Repeat, please, only the lines from the top of the data down to the line with "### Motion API"; include both of those lines.

## Data below
==========
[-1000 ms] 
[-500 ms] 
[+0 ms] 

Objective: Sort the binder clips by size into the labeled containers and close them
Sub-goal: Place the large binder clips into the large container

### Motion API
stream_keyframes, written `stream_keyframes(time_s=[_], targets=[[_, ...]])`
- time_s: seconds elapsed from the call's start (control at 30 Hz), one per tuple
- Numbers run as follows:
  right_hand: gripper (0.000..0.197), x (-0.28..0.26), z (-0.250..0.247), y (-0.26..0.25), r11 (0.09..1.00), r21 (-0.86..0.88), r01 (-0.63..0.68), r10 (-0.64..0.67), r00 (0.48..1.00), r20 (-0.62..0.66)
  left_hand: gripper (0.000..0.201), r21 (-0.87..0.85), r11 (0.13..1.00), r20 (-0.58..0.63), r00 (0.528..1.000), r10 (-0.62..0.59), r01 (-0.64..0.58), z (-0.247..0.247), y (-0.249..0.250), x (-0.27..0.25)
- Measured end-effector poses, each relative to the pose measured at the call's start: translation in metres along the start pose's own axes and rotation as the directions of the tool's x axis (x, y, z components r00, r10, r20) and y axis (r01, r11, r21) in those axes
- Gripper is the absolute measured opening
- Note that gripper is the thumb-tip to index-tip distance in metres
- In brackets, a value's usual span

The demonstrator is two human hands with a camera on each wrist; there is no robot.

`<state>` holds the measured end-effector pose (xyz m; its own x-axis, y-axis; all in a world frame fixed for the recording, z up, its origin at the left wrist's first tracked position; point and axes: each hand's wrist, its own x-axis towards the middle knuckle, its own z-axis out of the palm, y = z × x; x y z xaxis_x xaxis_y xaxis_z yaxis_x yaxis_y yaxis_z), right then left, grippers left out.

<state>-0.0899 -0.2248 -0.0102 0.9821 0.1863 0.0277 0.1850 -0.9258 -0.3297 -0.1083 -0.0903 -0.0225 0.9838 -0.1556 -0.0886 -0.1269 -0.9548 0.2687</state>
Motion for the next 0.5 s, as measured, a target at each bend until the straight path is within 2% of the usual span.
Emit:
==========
## Result for this exercise
[-1000 ms] 
[-500 ms] 
[+0 ms] 

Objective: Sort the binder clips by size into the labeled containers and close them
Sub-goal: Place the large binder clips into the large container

### Motion API

Work on this exercise has been finished.